Description
It is critical that we have a service that can auto-restart during crashes and reboots. On Amazon Linux this tasks are done by Upstart.
By default Upstart will track the life cycle of the first PID that it executes in the exec or script stanzas (defined in the Upstart config file), however, most Unix services will "daemonize", meaning that they will create a new process (using fork(2)) which is a child of the initial process.
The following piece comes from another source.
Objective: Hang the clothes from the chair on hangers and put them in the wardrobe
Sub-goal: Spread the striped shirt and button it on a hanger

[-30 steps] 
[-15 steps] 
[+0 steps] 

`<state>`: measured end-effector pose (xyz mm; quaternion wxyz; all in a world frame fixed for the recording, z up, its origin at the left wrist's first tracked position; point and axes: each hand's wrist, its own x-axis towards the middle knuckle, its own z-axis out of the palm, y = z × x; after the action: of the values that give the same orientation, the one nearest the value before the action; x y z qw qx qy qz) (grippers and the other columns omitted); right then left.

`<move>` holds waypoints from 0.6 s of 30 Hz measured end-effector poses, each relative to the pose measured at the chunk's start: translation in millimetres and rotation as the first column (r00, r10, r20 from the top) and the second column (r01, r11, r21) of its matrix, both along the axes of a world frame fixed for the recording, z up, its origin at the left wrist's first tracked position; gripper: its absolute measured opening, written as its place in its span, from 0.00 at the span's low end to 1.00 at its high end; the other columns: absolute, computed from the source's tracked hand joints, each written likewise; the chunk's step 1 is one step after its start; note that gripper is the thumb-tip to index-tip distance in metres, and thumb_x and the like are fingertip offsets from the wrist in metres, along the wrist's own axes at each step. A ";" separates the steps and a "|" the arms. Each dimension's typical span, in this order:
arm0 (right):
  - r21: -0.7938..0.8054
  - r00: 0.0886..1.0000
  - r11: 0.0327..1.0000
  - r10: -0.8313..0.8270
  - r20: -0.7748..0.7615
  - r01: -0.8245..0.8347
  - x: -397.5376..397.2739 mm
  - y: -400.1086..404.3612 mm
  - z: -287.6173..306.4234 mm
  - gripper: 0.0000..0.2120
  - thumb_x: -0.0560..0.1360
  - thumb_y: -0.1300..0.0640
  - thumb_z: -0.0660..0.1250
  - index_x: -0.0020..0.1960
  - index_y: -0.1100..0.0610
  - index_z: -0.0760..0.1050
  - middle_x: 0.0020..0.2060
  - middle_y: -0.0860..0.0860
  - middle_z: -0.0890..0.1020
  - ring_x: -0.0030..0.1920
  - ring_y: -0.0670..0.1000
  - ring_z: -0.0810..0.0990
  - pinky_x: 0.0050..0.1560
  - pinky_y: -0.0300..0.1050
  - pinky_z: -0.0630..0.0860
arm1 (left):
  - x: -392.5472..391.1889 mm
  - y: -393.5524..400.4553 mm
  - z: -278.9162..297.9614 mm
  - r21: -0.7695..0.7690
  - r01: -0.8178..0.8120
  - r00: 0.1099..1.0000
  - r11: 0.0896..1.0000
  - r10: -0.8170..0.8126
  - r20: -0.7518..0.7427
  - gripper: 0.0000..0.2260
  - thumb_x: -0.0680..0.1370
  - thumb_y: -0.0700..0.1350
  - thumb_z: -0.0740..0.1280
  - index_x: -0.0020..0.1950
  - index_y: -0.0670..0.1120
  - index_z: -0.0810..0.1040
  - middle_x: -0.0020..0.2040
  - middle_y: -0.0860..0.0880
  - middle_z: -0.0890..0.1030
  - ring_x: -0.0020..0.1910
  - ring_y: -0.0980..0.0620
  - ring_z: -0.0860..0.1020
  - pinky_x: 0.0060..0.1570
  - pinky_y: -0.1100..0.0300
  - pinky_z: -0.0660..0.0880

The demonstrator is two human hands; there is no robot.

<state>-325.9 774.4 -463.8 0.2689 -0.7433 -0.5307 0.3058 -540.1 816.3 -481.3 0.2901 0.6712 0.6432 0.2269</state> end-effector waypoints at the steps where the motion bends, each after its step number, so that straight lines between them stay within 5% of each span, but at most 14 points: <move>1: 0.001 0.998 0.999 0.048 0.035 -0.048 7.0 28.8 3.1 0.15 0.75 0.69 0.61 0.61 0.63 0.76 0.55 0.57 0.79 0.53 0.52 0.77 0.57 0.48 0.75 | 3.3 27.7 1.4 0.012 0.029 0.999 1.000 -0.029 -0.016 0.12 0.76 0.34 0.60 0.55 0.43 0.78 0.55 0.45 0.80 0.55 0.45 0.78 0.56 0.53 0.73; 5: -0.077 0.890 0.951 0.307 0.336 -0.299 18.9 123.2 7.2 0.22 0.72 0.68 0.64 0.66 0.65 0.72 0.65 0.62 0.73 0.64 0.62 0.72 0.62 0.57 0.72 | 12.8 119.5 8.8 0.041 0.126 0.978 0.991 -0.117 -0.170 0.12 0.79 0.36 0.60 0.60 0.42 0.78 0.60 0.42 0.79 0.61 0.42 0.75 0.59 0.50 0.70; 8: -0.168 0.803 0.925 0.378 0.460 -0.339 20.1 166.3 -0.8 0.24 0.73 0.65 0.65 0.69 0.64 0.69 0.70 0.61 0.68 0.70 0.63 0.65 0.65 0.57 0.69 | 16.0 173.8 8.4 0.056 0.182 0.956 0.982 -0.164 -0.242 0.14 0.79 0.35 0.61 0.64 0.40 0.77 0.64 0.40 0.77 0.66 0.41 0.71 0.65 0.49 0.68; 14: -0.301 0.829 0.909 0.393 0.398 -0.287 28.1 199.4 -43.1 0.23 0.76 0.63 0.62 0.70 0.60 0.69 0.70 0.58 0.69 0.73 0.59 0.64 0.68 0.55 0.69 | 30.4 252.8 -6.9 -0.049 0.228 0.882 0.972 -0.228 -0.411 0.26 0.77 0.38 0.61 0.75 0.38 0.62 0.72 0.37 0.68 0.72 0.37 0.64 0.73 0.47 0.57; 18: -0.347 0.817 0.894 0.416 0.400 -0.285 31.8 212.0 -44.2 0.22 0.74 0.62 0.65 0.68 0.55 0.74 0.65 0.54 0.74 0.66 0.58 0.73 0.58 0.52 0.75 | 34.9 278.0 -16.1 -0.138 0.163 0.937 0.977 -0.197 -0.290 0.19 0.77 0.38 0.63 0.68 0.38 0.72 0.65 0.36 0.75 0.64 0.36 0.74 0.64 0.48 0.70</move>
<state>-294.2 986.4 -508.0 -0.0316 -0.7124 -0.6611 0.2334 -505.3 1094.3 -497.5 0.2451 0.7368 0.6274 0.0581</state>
This is what also happens when when gateway.sh or ldap.sh is invoked.
In order to track the right PID, Upstart must determine the final process ID for a job, and in case of daemonized processes it needs to know how many times that process will call fork(2).
Upstart supports the followings:
- expect fork: Upstart will expect the process executed to call fork(2) exactly once.
- expect daemon: Upstart will expect the process executed to call fork(2) exactly twice
Unfortunately none of the above cases fits to gateway.sh and ldap.sh, since they are calling fork many times and Upstart always tracks the wrong PID.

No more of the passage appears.